**What the task asks**: Each line below that includes "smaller" counts once; report the total and nothing more.

Collected data entries
[Start of Attachment]
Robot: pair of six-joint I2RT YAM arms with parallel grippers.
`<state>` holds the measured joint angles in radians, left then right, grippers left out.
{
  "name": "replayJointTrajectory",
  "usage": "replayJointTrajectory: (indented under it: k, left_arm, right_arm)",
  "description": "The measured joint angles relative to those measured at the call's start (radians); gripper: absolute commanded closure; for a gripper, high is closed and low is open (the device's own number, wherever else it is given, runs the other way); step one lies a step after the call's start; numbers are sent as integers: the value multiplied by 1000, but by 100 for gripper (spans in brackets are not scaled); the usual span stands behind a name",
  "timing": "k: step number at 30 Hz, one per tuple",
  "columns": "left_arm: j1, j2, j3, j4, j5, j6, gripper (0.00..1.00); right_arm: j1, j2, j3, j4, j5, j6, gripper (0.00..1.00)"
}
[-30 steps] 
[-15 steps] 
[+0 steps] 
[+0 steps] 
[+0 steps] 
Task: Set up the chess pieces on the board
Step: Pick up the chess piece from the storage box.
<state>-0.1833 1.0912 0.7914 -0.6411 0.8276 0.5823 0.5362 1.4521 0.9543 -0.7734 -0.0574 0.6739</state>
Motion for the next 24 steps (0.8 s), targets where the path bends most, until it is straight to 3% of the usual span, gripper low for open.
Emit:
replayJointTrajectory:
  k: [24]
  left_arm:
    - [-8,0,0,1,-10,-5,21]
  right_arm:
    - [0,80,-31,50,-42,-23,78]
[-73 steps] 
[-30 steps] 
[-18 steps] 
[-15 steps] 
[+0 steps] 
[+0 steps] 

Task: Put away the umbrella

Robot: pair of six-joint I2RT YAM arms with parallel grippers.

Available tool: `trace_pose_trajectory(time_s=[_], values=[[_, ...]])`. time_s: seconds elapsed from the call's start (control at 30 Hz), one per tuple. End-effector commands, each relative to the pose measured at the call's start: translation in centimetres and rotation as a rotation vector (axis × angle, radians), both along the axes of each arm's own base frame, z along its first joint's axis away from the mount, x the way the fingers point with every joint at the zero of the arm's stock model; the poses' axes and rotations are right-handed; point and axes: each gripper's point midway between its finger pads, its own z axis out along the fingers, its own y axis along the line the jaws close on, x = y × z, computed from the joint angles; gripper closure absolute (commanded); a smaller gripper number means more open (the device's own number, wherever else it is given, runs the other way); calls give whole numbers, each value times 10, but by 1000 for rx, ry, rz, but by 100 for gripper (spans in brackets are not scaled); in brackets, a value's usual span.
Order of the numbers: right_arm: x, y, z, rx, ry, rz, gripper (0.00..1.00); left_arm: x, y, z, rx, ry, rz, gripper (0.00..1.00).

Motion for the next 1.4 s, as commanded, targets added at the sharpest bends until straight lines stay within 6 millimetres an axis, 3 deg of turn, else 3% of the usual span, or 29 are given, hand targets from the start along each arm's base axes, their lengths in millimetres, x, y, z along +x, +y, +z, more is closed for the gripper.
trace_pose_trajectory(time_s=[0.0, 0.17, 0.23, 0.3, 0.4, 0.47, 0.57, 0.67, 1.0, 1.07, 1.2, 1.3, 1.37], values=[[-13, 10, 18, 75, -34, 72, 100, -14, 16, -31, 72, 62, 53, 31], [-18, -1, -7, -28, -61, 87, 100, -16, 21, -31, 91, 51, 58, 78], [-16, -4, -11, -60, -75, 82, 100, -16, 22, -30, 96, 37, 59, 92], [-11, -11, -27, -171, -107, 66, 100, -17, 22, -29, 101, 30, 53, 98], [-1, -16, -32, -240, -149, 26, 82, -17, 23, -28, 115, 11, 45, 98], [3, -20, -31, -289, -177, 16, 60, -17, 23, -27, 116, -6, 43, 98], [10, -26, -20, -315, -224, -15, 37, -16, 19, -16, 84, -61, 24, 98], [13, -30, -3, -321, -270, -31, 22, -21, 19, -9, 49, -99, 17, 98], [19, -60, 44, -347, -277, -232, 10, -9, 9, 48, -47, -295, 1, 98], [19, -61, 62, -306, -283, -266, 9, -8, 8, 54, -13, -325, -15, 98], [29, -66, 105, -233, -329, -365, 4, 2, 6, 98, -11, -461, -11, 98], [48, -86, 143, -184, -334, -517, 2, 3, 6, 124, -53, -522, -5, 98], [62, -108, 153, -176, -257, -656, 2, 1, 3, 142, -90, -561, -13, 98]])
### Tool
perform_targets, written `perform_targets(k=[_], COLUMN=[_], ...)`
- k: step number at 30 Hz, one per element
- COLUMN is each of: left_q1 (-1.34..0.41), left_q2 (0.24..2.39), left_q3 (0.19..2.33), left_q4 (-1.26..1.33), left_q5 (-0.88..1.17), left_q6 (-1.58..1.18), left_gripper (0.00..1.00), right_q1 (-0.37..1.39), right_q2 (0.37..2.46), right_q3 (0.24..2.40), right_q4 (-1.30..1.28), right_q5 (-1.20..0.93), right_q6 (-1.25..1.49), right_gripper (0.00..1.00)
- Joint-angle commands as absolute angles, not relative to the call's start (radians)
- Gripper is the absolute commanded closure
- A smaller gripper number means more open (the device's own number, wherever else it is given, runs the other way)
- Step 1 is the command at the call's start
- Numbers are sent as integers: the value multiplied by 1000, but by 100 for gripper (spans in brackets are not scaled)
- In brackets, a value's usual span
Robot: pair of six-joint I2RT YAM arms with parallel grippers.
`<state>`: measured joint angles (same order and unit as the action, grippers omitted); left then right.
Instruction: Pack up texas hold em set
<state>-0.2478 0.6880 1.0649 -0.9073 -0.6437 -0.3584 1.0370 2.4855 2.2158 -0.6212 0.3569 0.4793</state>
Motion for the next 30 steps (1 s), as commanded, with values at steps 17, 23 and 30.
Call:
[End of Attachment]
**Solution to the exercise**: 2